Lieber G.

Ein Wiedersehen voller stiller Vertrautheit:

Wir haben uns in meinem Büro im Kloster Schlehdorf getroffen. Nicht du und ich, sondern deine Tochter R. und ich. Zwei Mal waren sie und ich uns schon begegnet – auf anderen Trauerfeiern und Lebensfeiern – und so war es ein Wiedersehen, das von einer stillen Vertrautheit geprägt war. Ein Moment der Wiedererkennung, als wir uns im warmen Licht meines Büros umarmten – und gleichzeitig der Beginn eines neuen Abschieds. Doch an diesem Tag im Kloster gab es so viele Gefühle, die keinen richtigen Ort hatten.

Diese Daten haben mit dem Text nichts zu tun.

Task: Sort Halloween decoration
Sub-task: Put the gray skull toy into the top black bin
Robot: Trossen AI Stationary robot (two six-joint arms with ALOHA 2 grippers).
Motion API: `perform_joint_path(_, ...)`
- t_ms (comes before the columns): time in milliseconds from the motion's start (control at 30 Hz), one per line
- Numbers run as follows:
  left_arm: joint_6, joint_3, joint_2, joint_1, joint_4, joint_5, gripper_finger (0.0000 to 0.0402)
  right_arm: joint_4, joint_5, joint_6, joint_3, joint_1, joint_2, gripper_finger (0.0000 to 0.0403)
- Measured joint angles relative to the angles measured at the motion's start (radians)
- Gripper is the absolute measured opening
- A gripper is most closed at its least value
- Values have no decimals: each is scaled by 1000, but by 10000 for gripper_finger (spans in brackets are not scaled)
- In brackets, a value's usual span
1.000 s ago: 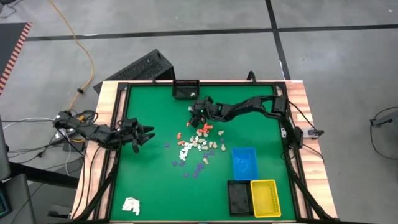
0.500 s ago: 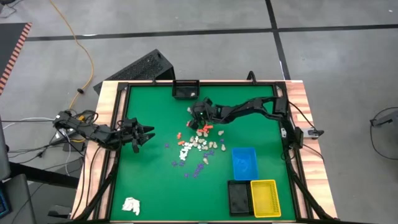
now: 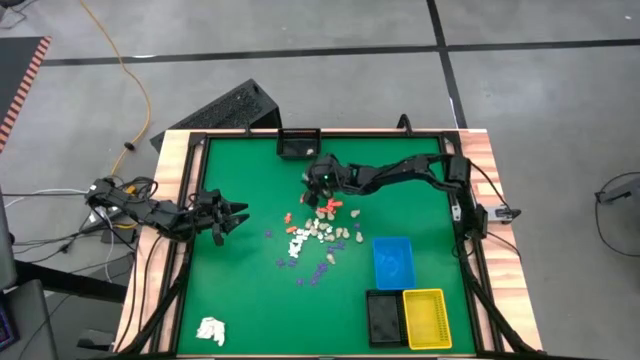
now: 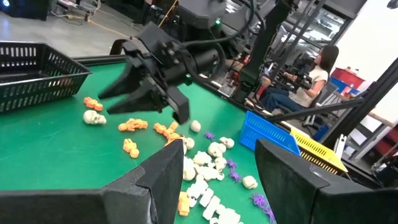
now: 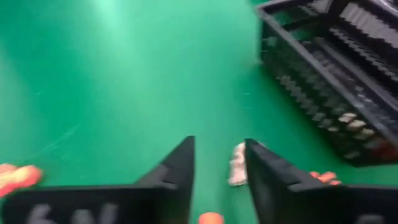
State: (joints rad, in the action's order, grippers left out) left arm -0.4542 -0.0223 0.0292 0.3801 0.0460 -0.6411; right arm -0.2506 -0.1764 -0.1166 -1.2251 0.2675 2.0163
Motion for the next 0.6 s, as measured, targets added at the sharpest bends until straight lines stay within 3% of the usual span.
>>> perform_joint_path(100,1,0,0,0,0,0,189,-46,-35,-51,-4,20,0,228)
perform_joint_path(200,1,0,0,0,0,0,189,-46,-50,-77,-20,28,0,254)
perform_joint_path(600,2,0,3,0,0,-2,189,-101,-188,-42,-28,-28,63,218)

Worte, die festhingen, Sprachlosigkeit wie eine unsichtbare Wand. Wie sollte es auch anders sein? Es brauchte einen sicheren Ort – für R., um all diese Emotionen irgendwo ablegen zu können, und für dich, um verstanden zu werden.

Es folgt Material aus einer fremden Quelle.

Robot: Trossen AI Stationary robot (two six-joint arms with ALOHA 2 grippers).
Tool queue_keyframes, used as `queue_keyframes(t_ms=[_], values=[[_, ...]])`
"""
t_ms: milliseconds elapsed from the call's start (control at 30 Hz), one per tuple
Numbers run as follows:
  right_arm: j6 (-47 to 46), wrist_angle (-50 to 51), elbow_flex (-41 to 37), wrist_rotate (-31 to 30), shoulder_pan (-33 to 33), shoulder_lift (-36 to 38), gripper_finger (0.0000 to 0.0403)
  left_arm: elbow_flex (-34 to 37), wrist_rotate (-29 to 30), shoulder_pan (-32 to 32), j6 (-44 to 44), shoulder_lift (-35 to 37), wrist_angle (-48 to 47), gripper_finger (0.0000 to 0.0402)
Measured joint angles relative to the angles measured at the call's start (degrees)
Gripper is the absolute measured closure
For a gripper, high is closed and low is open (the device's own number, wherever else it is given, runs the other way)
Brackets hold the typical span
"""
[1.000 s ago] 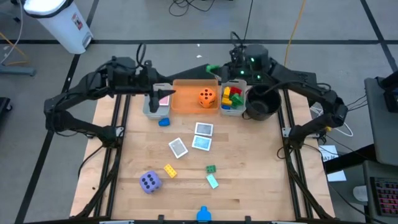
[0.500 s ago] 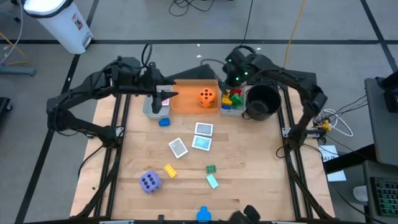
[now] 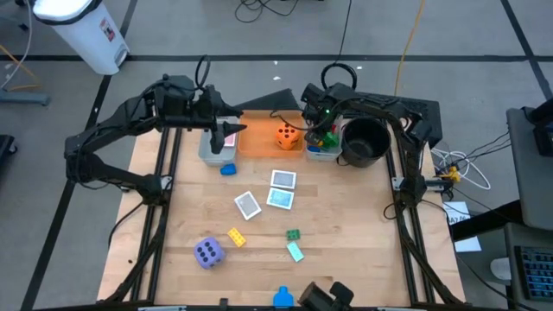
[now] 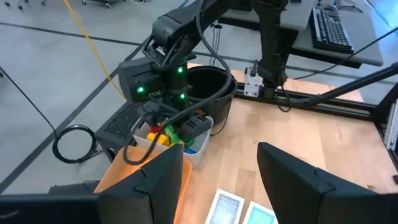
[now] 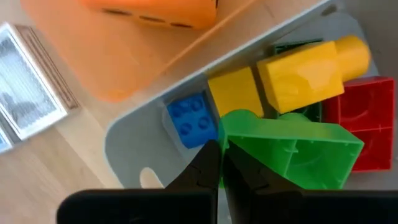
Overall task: Pick & Place Toys
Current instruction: Put the green game piece into the right gray bin, then put the brown deck of cards into the left gray bin
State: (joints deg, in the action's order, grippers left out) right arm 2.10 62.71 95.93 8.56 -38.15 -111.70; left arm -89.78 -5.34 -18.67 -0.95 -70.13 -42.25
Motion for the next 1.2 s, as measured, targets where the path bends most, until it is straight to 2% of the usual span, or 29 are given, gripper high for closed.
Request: queue_keyframes(t_ms=[333,733,933,1033,1200], values=[[2.57,-0.11,-4.71,-0.86,0.15,0.00,0.0390,0.02,0.02,-0.12,-0.04,0.00,0.01,0.0188],[1.42,-0.67,-3.05,-1.14,0.36,2.20,0.0275,0.04,0.66,-0.12,-0.04,0.00,0.03,0.0188],[-3.25,-5.35,-1.65,-0.90,0.72,8.58,0.0243,0.04,2.79,-0.12,-0.58,0.00,0.03,0.0188],[-7.29,-9.74,-1.59,-0.77,1.26,13.64,0.0239,0.04,3.94,-0.12,-0.06,0.07,-0.88,0.0188],[-13.88,-20.18,-2.13,0.72,3.48,22.39,0.0243,0.07,3.95,-0.12,-1.55,1.55,-7.79,0.0188]])
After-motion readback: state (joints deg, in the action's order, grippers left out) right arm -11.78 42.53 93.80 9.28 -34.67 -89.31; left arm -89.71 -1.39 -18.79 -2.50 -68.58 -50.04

Der Eisberg – Mut zur treffenden Metapher

Du, G. Du warst schwer zu durchschauen. Deine Nähe zeigte sich selten, und vielleicht war es einfacher für dich, stark und unnahbar zu bleiben – wie ein Eisberg, dessen wahre Größe tief unter der Oberfläche liegt. Huch, ein Eisberg. Kann ich das wirklich sagen? Würde es dir gerecht werden, würden die Menschen verstehen, was ich meine? Ich hatte Zweifel, aber am Ende wusste ich: Es passt. Es war zu stimmig, um es nicht zu tun. Und so habe ich mich getraut.

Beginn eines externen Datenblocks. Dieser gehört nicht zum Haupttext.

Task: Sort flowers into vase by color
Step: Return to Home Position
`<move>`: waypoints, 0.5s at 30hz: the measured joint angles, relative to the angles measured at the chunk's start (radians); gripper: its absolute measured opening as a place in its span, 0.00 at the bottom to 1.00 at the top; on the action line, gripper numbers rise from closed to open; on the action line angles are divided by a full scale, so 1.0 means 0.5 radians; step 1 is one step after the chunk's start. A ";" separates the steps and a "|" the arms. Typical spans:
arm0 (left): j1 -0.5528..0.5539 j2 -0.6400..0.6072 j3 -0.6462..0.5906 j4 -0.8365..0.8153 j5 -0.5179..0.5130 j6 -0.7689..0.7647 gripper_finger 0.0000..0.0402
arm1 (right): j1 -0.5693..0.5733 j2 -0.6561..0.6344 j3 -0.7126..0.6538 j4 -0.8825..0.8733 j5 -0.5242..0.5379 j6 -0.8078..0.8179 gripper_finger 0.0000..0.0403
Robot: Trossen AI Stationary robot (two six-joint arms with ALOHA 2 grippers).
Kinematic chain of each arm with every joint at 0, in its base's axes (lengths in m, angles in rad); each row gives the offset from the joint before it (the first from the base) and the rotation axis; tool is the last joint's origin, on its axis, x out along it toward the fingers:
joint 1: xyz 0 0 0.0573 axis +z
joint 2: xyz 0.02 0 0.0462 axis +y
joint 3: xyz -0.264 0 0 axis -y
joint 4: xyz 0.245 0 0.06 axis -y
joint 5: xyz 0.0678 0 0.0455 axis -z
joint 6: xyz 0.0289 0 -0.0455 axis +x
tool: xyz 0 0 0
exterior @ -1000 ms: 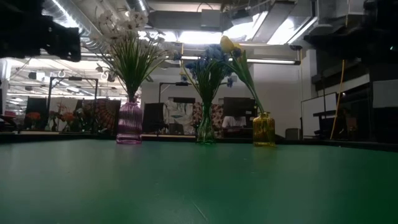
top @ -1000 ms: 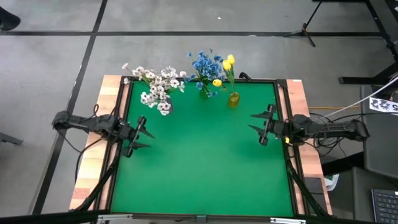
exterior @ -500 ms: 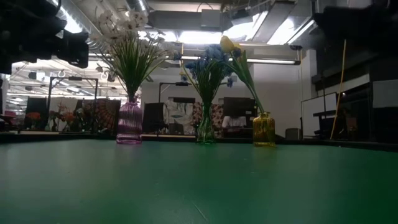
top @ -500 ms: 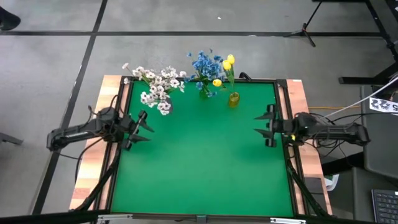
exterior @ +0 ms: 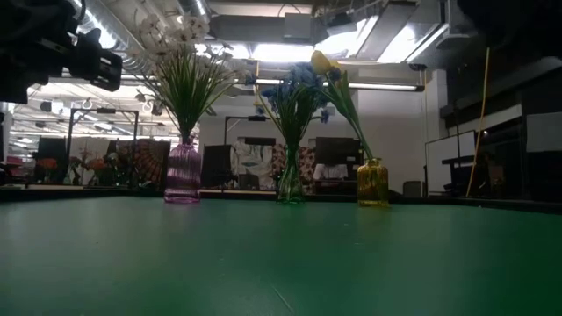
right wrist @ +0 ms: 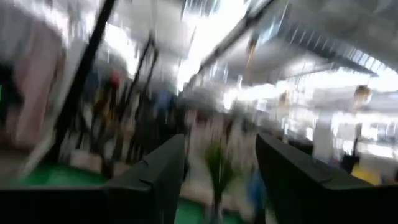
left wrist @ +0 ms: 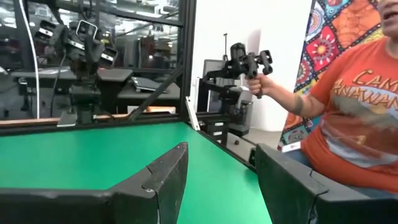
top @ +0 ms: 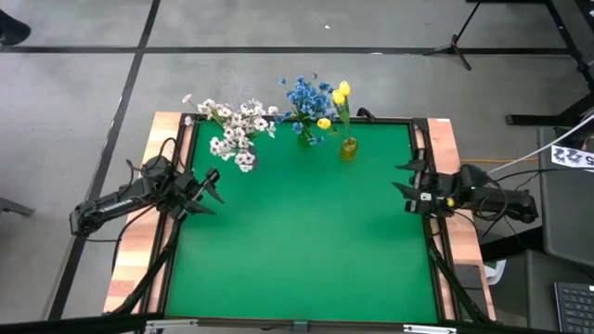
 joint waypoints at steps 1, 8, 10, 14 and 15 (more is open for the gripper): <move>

Die Natur als Spiegel deiner Seele

In deiner Trauerrede durfte das Bild des Eisbergs in seiner ganzen Schönheit leuchten. Ein Eisberg, der im Einklang mit der Natur lebt, verbunden mit dem Meer um ihn herum – so wie du immer verbunden mit der Natur warst. Deine Spaziergänge durch die Wälder, das Sammeln von Schwammerln, das Pflücken von Blaubeeren oder die liebevolle Pflege deines Gartens – das alles waren Momente, in denen du zur Ruhe gefunden hast, in denen du Kraft geschöpft hast. R. hat so schön erzählt, dass dein Garten dein Gesundheitsbarometer war. Ging es dir gut, erstrahlte der Rasen in sattem Grün, so schön, dass die Leute stehen blieben, um ihn zu bewundern. Ging es dir nicht gut, konnte man es an deinem Garten sehen. Dein Garten war ein Teil von dir, er hat dich widergespiegelt.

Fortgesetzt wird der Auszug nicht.